EXERCISE DESCRIPTION:
Only the lines below from the one with "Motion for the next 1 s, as" through the one with "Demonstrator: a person" are to be written out, exactly and without any images.

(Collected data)
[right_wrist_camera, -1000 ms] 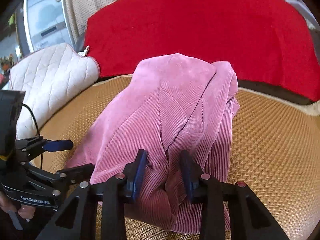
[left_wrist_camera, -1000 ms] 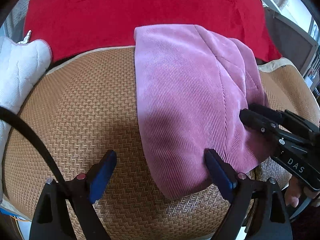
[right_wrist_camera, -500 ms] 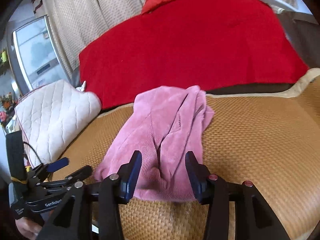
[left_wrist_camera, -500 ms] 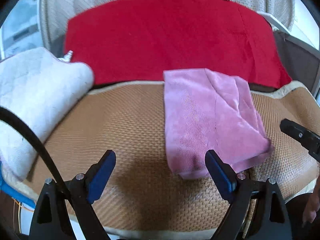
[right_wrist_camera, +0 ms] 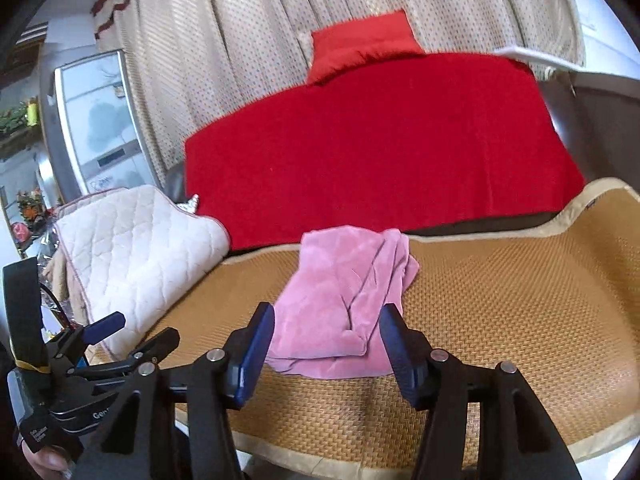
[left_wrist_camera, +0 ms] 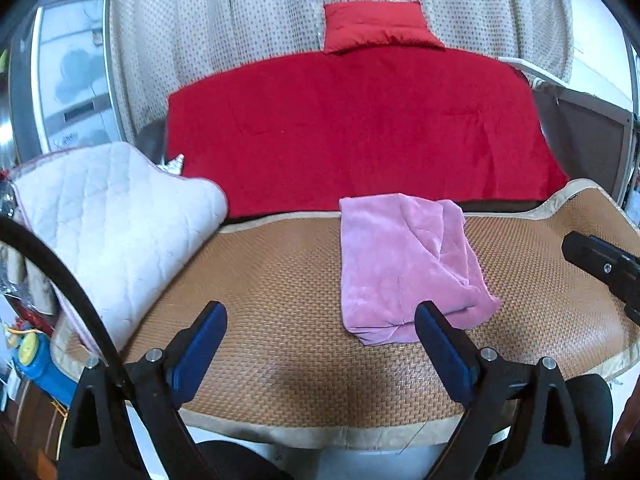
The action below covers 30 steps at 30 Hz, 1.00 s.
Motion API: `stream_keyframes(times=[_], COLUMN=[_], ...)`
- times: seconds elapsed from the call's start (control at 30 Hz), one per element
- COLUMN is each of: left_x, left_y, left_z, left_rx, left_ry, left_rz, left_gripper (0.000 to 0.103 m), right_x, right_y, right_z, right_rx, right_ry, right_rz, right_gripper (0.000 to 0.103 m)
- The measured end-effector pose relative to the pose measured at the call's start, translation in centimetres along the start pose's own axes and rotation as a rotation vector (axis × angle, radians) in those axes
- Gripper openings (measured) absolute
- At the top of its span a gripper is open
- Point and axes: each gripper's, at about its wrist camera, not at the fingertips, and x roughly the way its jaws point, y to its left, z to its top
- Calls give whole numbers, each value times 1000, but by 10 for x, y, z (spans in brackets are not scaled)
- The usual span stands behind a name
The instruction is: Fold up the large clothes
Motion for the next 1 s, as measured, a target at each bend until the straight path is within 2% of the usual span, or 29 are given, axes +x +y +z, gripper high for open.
stream_keyframes(times=[0.2,0.53,0.63,1.0], left_x=[-29,-67,-73,-90], left_y=[7,14,13,17], left_z=[-2,0,-1,0], left_rx=[-5,6,14,-16], left_ry=[-38,-78,-84,-108], left_rz=[18,87,108,168], left_gripper=[95,95,95,95], right_x=[-29,-50,-54,-68], right_y=[18,39,43,52], right_z=[3,0,-2,-6], right_rx=[-38,-46,-37,-38], right_ry=[-29,-27,-15,-8], right_rz=[12,24,32,50], right_gripper=[60,62,64,65])
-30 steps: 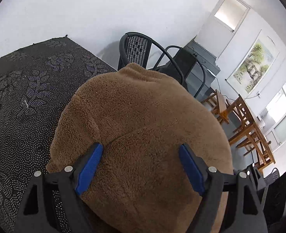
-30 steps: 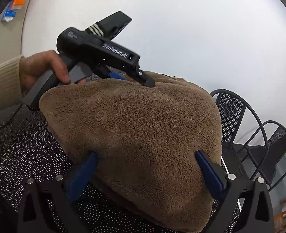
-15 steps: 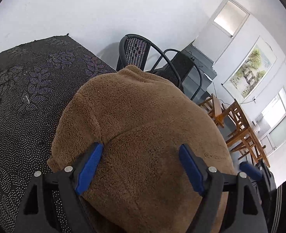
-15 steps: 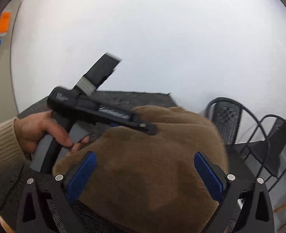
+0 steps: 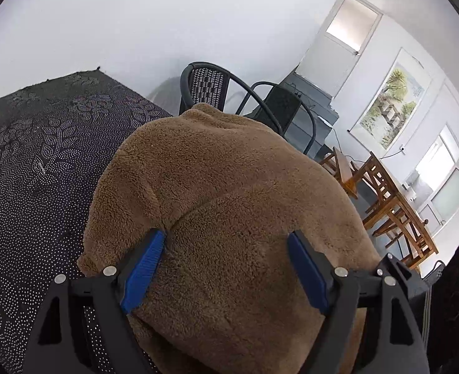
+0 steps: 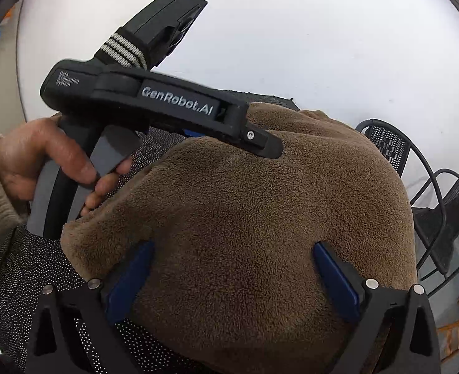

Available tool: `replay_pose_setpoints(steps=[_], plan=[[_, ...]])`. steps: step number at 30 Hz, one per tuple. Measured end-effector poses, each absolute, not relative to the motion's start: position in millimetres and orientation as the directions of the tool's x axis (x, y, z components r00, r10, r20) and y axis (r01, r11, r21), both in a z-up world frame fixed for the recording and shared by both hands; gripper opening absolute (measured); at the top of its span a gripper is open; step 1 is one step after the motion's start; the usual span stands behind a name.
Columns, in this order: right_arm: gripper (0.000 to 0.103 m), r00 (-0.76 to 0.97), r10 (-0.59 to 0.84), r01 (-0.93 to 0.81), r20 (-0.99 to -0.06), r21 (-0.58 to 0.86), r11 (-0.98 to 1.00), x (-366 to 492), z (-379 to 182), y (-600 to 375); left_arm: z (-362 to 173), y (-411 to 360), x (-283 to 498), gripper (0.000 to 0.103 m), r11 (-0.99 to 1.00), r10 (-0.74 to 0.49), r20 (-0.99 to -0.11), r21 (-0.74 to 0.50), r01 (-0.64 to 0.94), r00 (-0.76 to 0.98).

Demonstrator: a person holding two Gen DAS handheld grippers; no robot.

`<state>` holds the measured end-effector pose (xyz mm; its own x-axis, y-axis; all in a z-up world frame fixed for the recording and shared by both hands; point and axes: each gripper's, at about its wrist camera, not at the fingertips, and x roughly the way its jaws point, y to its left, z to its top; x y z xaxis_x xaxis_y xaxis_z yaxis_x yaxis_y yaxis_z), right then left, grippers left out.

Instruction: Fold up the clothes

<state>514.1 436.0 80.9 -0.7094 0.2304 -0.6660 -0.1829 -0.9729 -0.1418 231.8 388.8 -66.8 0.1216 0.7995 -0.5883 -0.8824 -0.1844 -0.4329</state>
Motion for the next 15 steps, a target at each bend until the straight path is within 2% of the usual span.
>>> replay_pose_setpoints(steps=[5, 7, 9, 11, 15], plan=[[0.102, -0.743, 0.196, -0.169, -0.640, -0.104, -0.980, 522, 85, 442, -61, 383, 228, 0.085, -0.218, 0.814, -0.570, -0.470, -0.855, 0.106], [0.102, -0.758, 0.176, -0.156, -0.628, -0.087, -0.984, 527, 88, 446, -59, 381, 233, 0.091, -0.232, 0.820, -0.567, -0.462, -0.856, 0.083], [0.102, -0.770, 0.154, -0.147, -0.619, -0.063, -0.987, 530, 91, 451, -55, 378, 239, 0.103, -0.237, 0.829, -0.557, -0.448, -0.862, 0.062], [0.102, -0.776, 0.145, -0.149, -0.614, -0.044, -0.988, 535, 94, 455, -51, 377, 248, 0.103, -0.260, 0.814, -0.580, -0.390, -0.883, 0.016], [0.102, -0.763, 0.181, -0.166, -0.621, -0.082, -0.983, 540, 98, 453, -41, 375, 271, 0.103, -0.346, 0.755, -0.639, -0.195, -0.918, -0.149]])
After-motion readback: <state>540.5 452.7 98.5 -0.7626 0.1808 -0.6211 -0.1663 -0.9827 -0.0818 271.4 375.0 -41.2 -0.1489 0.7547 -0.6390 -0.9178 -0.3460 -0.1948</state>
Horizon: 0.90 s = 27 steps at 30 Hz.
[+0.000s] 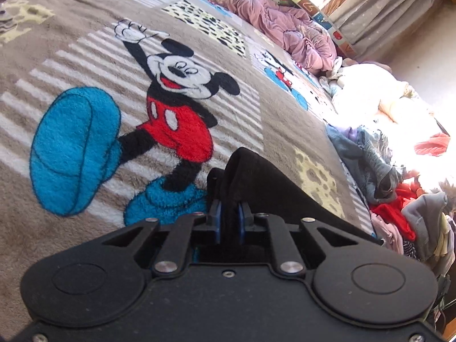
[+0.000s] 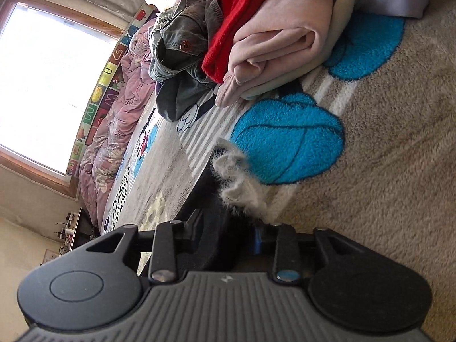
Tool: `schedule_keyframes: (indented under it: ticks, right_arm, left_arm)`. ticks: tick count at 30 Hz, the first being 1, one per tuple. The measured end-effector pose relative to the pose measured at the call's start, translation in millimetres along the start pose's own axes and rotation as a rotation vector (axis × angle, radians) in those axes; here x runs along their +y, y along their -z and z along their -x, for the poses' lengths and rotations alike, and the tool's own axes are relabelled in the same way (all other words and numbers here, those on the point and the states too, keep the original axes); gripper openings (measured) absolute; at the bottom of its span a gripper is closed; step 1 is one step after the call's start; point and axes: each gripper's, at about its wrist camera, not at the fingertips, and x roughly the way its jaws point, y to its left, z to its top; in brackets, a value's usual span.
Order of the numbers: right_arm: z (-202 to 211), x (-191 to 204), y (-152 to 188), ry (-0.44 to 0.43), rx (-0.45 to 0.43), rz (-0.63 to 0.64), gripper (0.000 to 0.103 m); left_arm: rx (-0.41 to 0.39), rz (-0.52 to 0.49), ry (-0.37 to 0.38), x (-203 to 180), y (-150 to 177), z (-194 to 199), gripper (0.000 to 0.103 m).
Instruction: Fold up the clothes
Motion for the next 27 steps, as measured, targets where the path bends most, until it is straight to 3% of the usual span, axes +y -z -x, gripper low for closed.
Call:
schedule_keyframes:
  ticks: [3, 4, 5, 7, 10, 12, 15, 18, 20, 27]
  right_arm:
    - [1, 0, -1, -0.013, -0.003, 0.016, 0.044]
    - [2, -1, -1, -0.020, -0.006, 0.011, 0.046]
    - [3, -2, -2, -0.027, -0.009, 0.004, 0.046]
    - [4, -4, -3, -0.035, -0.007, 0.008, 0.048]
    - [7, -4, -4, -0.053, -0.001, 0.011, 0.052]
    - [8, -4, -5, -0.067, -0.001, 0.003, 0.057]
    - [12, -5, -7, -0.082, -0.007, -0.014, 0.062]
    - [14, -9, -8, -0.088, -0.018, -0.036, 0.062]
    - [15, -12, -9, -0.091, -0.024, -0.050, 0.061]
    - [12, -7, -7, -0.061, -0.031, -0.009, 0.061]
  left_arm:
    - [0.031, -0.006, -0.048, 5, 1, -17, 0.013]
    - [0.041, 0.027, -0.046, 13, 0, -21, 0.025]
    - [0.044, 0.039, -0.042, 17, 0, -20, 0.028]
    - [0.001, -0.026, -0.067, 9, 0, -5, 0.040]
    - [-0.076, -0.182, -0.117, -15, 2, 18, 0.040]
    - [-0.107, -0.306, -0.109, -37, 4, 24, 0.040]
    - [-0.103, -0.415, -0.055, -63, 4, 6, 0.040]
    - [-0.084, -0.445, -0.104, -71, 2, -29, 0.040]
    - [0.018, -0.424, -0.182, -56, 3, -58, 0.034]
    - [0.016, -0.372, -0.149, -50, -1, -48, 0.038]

FINISHED TASK:
Motion for the next 1 s, as measured, a target at each bend until the straight path is within 2% of the usual span, or 29 are given, axes +x +y +z, gripper high for open.
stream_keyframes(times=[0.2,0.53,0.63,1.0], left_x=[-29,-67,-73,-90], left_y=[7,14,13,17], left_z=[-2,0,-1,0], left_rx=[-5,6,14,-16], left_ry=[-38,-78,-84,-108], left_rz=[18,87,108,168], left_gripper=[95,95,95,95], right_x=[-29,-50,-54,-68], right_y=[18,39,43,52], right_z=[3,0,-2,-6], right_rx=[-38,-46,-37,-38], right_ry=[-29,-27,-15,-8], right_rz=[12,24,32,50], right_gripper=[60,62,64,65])
-30 steps: 
-30 steps: 
-15 steps: 
-15 steps: 
+0 steps: 
+0 steps: 

Available tool: `replay_pose_setpoints(steps=[_], plan=[[_, ...]])`. steps: step number at 30 Hz, one per tuple. Measured end-effector poses, each absolute, not relative to the motion's start: position in millimetres and orientation as the directions of the tool's x axis (x, y, z components r00, r10, r20) and y axis (r01, r11, r21), both in a z-up world frame fixed for the recording and shared by both hands; gripper opening absolute (measured); at the top of its span a gripper is open; step 1 is one step after the motion's start; the usual span stands behind a name.
Columns, in this order: right_arm: gripper (0.000 to 0.103 m), r00 (-0.76 to 0.97), r10 (-0.59 to 0.84), r01 (-0.93 to 0.81), r20 (-0.99 to -0.06), r21 (-0.58 to 0.86), r11 (-0.98 to 1.00), x (-366 to 492), z (-379 to 182), y (-600 to 375); left_arm: z (-362 to 173), y (-411 to 360), x (-283 to 498), gripper (0.000 to 0.103 m), r11 (-0.99 to 1.00), r10 (-0.74 to 0.49), r20 (-0.99 to -0.11), r21 (-0.74 to 0.50), r01 (-0.64 to 0.94), r00 (-0.76 to 0.98).

Demonstrator: a person holding two Gen DAS handheld grippers; no robot.

Nothing more is needed for this exercise.